* [INFORMATION PROVIDED]:

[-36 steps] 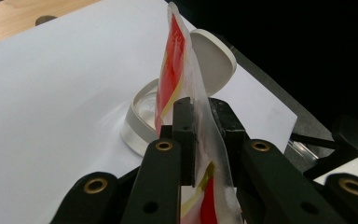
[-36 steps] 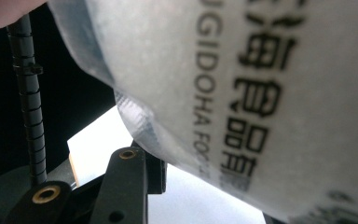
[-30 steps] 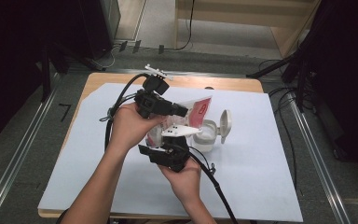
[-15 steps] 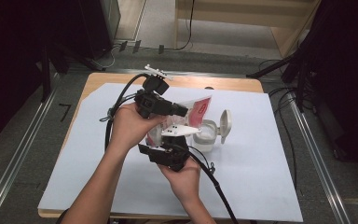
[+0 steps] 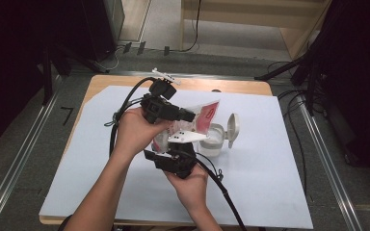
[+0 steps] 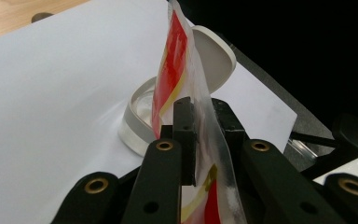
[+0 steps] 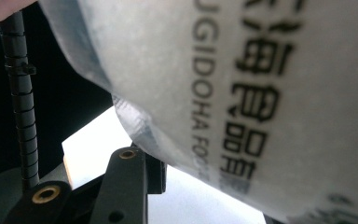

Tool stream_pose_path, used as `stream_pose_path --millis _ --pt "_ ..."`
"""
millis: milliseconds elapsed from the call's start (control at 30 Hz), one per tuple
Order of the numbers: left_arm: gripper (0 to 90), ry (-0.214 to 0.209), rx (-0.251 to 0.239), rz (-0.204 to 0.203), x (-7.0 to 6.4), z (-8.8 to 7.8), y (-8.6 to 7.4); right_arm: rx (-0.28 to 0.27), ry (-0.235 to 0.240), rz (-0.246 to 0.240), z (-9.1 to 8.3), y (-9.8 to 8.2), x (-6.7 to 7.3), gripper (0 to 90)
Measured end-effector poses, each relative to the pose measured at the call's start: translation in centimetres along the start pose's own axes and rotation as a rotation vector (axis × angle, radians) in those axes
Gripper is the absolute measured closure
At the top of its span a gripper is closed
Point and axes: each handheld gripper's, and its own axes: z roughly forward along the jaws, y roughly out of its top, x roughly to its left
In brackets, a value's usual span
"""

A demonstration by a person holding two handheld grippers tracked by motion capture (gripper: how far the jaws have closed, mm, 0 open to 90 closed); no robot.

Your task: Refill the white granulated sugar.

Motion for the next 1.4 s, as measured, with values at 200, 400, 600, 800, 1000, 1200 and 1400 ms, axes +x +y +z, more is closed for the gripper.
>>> stream_pose_path --millis 200,400,600,800,1000,1200,1400 --pt "82.9 -0.005 0.001 -0.003 0.17 -0.08 -0.07 0.0 -0.003 0.0 0.12 -0.04 0.11 63.0" --pt "83.0 0.003 0.002 -0.003 0.01 -0.05 -0.01 0.0 -0.004 -0.002 0.02 -0.02 0.11 63.1" --pt "83.2 0.002 -0.01 -0.006 -0.08 0.06 0.05 0.007 -0.016 -0.019 -0.17 0.06 0.24 63.1" --pt "83.1 0.002 -0.012 0.0 -0.22 0.1 0.1 0.005 -0.021 -0.015 -0.25 0.13 0.2 63.1" --pt "83.4 0.0 -0.029 0.012 -0.53 0.05 0.17 0.006 -0.029 -0.023 -0.57 0.28 0.16 63.2" --pt "83.4 0.002 -0.029 0.009 -0.48 0.25 0.23 0.012 -0.03 -0.023 -0.72 0.32 0.07 63.3" --pt "83.4 -0.002 -0.031 0.008 -0.49 0.44 0.31 0.02 -0.035 -0.024 -0.85 0.33 -0.04 63.4"
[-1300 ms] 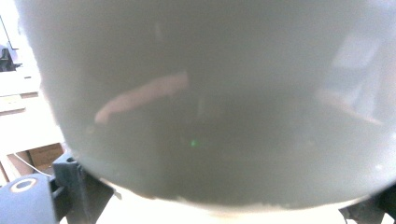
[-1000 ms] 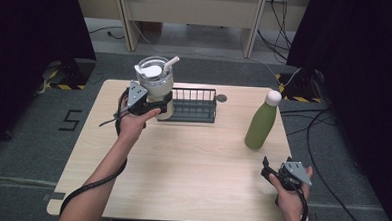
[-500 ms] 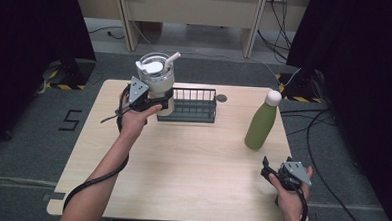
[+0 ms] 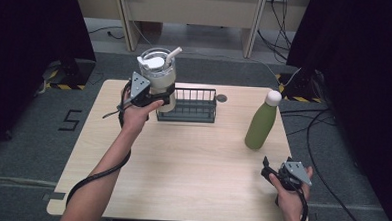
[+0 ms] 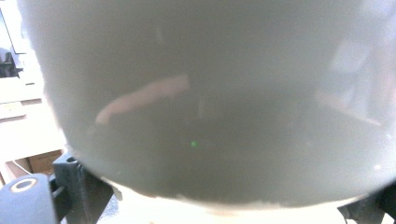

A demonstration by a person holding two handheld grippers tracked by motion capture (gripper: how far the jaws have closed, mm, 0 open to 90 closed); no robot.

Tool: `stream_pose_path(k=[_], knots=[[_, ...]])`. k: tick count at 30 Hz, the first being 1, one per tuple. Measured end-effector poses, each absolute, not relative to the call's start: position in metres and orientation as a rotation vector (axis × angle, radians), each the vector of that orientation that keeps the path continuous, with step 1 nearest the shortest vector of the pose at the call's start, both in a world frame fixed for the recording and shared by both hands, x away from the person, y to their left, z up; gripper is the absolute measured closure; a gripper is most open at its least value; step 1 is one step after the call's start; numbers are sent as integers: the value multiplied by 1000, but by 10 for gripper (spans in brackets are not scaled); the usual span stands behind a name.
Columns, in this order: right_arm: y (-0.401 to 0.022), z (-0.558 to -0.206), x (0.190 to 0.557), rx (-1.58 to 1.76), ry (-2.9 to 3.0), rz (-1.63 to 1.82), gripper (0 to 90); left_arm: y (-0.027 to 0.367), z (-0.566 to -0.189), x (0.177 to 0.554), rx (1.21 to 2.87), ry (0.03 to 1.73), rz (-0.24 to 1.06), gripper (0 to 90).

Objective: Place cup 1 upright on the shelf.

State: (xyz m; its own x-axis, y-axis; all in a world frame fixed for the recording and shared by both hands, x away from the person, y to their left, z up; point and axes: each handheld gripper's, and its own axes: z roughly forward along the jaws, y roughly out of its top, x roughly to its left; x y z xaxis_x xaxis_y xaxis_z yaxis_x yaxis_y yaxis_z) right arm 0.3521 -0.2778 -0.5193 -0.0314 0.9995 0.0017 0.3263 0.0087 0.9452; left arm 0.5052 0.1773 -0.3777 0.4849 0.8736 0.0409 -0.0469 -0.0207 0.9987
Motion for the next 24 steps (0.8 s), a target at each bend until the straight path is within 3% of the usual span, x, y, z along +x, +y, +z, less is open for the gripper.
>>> stream_pose_path(k=[24], knots=[[-278, -520, 352, 1430, 1475, 1055, 151, 172, -373, 523, 1408, 798, 869, 90]])
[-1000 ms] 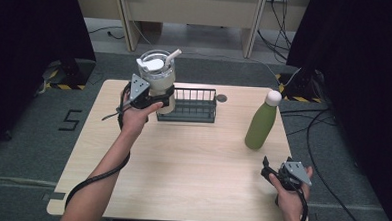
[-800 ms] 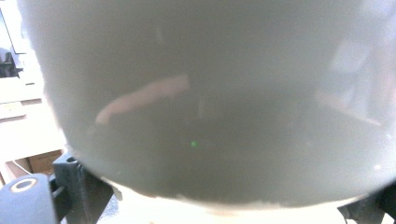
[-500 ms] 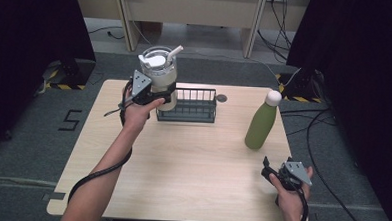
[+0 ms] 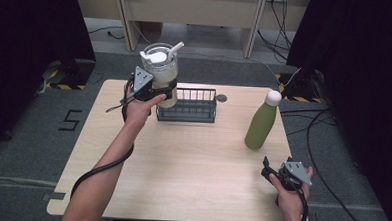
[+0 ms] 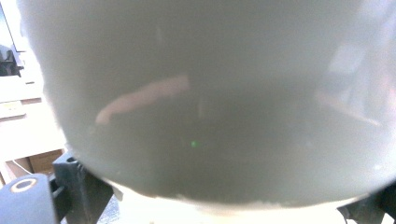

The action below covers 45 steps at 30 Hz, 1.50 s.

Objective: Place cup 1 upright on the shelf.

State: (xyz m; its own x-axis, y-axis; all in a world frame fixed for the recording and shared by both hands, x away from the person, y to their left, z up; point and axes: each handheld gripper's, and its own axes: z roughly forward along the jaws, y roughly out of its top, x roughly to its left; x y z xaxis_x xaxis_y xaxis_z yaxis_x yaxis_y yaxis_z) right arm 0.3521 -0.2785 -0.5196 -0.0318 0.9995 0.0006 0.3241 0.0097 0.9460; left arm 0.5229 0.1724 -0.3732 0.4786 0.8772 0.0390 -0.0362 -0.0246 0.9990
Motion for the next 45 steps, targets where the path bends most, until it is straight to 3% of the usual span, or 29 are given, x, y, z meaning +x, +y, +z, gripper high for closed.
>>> stream_pose_path(k=[45], knots=[[-279, -520, 352, 1433, 1474, 1061, 151, 161, -379, 561, 1431, 842, 877, 90]])
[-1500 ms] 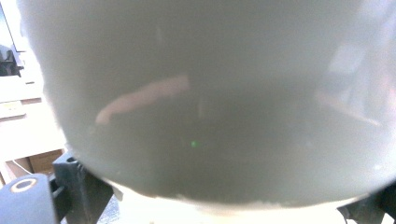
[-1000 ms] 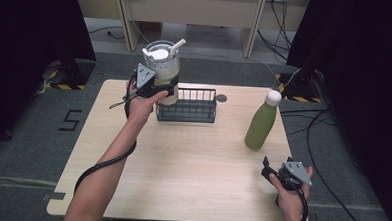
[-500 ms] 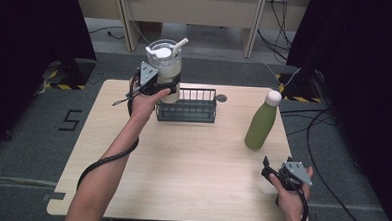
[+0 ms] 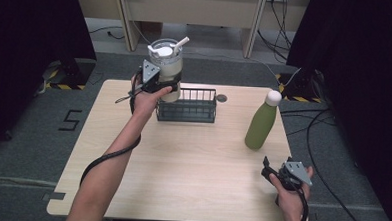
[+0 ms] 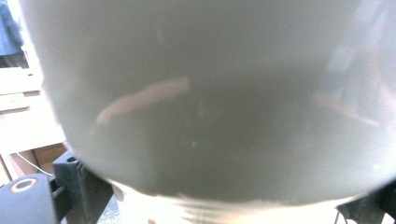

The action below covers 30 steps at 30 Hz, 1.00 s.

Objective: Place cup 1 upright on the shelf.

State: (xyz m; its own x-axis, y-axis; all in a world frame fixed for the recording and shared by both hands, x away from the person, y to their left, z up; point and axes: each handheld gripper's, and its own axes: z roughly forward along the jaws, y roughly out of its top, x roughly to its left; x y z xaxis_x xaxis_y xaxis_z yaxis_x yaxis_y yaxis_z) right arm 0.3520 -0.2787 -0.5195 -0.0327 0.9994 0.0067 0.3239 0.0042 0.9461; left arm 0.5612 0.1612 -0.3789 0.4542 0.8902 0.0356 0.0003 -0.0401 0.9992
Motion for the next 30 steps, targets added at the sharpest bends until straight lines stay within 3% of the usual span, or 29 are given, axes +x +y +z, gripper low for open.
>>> stream_pose_path(k=[30], knots=[[-279, -520, 352, 1431, 1477, 1064, 151, 157, -399, 577, 1456, 886, 867, 90]])
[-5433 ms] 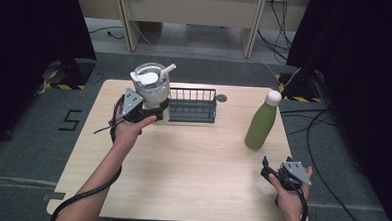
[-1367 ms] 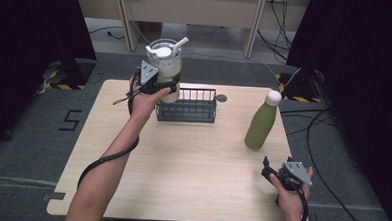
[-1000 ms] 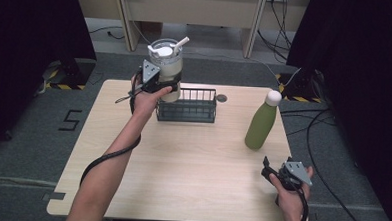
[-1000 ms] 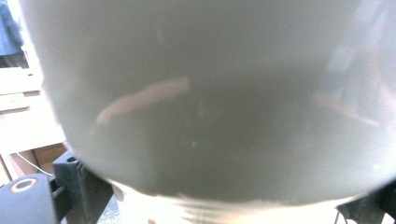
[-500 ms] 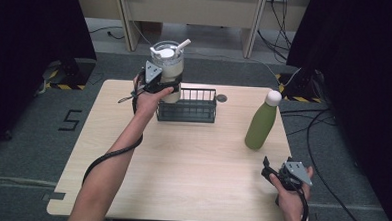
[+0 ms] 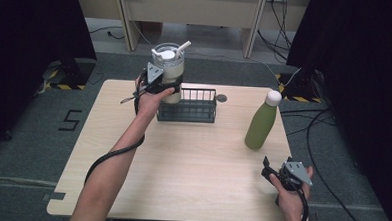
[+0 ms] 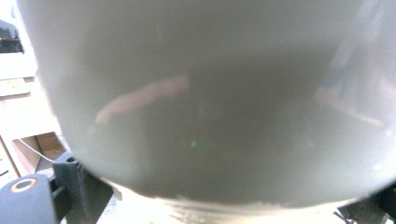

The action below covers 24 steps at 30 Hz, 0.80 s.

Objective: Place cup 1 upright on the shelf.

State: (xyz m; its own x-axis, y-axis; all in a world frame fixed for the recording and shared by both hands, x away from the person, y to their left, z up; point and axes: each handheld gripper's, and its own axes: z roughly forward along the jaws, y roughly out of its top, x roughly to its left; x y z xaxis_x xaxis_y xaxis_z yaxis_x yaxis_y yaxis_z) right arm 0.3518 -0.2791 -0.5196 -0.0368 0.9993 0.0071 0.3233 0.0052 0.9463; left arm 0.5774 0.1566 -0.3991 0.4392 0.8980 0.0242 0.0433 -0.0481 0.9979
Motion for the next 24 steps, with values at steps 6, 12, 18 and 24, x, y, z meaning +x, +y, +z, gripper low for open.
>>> stream_pose_path(k=[6, 12, 18, 24], knots=[[-279, -520, 352, 1427, 1480, 1060, 151, 155, -403, 578, 1462, 888, 863, 90], [-279, -519, 351, 1429, 1482, 1060, 151, 153, -412, 580, 1474, 905, 852, 90], [-279, -519, 352, 1422, 1487, 1058, 151, 152, -419, 582, 1482, 922, 843, 89], [-279, -520, 352, 1423, 1487, 1058, 151, 151, -422, 583, 1484, 925, 839, 89]])
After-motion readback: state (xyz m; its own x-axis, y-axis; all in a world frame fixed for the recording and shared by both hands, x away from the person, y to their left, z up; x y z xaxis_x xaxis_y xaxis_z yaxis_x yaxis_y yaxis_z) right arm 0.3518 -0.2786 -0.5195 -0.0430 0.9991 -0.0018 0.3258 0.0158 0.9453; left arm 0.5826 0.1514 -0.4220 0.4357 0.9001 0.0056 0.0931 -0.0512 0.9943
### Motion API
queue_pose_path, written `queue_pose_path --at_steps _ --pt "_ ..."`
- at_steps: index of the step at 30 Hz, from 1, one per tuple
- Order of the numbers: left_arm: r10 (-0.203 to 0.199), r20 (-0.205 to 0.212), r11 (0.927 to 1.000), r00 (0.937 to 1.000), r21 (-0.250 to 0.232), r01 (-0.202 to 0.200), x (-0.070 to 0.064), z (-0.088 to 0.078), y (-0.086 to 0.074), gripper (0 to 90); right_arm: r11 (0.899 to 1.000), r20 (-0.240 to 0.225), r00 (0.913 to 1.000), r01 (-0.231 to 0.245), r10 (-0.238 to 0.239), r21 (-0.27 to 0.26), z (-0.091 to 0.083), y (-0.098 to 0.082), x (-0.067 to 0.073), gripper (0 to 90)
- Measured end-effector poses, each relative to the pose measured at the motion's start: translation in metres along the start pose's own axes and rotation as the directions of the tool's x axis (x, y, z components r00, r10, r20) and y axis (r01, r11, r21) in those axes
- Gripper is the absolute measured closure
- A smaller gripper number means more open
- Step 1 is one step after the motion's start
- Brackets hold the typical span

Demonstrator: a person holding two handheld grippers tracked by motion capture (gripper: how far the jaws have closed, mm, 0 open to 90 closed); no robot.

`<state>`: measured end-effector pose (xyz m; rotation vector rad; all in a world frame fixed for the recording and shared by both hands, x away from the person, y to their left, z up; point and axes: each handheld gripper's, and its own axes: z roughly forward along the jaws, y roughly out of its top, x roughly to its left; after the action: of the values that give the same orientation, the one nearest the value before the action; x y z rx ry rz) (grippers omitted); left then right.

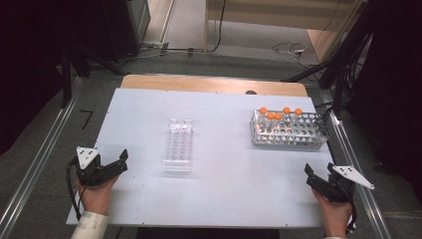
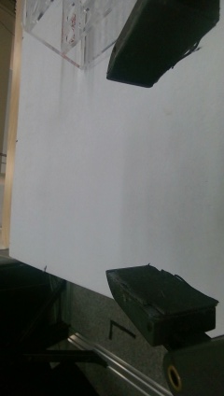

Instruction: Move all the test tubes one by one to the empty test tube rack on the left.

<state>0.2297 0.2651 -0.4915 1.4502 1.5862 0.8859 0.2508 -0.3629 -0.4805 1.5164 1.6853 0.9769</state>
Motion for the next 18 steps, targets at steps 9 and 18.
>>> queue_pose_path --at_steps 9,18 --pt "0.033 0.026 0.9994 0.9991 -0.006 -0.033 -0.007 0.000 -0.001 5.9 1.000 -0.002 0.9999 -0.012 0.012 -0.008 0.001 0.003 0.001 21.0" --pt "0.037 0.039 0.9993 0.9985 -0.003 -0.037 -0.010 0.001 -0.001 6.0 1.000 -0.013 0.9999 0.000 0.000 -0.025 0.006 0.014 0.004 22.6"
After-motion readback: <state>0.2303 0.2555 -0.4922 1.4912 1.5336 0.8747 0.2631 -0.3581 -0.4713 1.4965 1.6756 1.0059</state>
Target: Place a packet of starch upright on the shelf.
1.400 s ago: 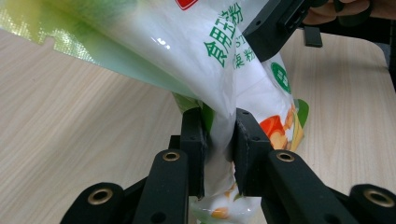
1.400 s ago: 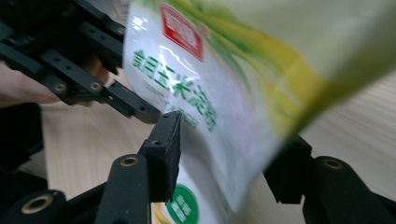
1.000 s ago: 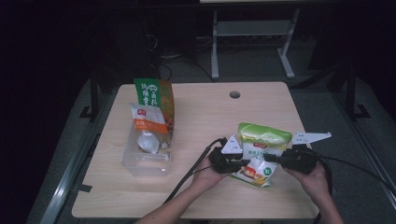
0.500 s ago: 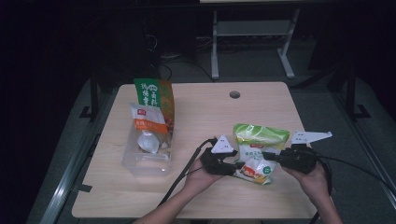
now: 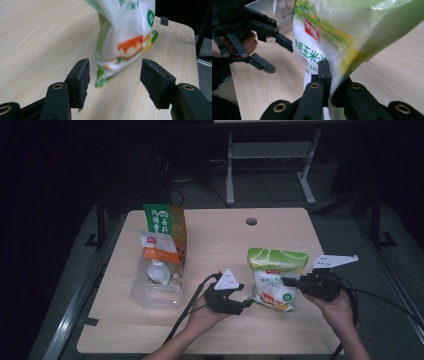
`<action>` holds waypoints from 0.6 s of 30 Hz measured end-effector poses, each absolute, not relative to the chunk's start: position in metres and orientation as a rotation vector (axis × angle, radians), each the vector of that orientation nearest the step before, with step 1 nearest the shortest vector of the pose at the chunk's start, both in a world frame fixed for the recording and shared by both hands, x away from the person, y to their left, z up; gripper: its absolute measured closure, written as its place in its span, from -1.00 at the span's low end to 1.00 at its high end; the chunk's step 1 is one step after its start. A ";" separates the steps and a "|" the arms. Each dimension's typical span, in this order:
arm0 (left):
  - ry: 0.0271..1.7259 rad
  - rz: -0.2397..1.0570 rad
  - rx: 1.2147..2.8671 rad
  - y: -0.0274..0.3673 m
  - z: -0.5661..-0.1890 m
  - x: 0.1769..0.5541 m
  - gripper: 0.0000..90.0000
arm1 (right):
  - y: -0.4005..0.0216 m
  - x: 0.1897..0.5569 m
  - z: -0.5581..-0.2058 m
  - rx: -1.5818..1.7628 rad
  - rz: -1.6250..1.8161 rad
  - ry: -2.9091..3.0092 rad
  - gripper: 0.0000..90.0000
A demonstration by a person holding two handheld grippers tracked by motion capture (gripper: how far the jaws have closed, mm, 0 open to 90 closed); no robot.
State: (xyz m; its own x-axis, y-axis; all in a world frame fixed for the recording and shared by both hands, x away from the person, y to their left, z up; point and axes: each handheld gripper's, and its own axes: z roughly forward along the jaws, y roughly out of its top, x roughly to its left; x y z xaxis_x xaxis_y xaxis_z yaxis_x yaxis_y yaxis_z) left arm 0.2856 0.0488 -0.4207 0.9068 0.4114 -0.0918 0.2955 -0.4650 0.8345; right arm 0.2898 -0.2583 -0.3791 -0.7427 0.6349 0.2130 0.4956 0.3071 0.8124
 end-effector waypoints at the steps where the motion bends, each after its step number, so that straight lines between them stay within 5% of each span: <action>1: 0.505 0.146 2.088 0.052 -0.421 0.283 -0.11 | -0.258 0.290 -0.378 1.049 1.415 2.416 0.94; 18: 0.478 0.162 2.084 0.084 -0.423 0.257 -0.16 | -0.237 0.302 -0.360 1.032 1.419 2.431 0.95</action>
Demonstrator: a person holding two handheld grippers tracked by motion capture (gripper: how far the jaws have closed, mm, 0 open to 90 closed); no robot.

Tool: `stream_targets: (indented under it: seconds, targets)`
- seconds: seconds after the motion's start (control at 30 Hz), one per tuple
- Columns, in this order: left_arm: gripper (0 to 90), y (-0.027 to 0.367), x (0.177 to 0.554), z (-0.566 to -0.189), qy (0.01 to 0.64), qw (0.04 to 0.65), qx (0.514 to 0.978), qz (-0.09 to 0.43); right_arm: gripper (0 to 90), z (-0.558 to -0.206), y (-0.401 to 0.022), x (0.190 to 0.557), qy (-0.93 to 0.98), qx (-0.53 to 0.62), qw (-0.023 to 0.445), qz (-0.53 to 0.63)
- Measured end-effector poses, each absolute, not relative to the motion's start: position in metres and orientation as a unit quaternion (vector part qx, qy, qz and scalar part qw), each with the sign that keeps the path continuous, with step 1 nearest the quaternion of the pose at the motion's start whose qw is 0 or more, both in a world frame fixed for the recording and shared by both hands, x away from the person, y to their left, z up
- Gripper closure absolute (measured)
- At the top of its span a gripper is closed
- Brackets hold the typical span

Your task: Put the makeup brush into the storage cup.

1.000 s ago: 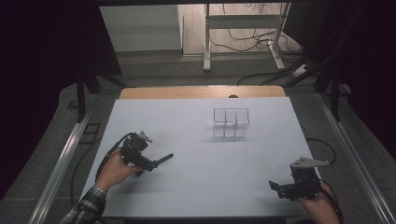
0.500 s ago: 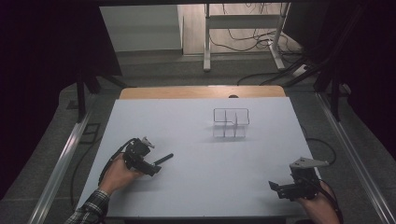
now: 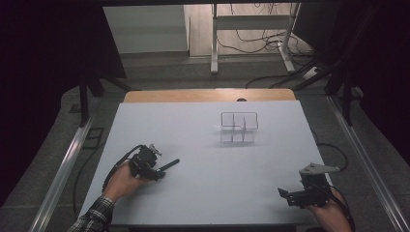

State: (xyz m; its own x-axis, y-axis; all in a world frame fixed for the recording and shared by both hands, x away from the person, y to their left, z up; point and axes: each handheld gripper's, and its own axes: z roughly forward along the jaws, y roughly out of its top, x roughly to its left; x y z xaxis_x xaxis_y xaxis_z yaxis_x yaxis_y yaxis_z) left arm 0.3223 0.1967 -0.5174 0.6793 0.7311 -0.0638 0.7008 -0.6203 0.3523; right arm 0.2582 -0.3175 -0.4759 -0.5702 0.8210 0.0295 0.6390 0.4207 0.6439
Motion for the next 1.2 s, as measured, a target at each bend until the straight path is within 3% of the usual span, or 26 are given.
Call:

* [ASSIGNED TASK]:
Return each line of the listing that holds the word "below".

* [ANSWER TO THIS EXERCISE]:
The action below covers 45 steps at 30 Hz, 1.50 s.
The action below covers 30 steps at 30 Hz, 1.00 s.
The action below covers 24 steps at 30 Hz, 0.80 s.

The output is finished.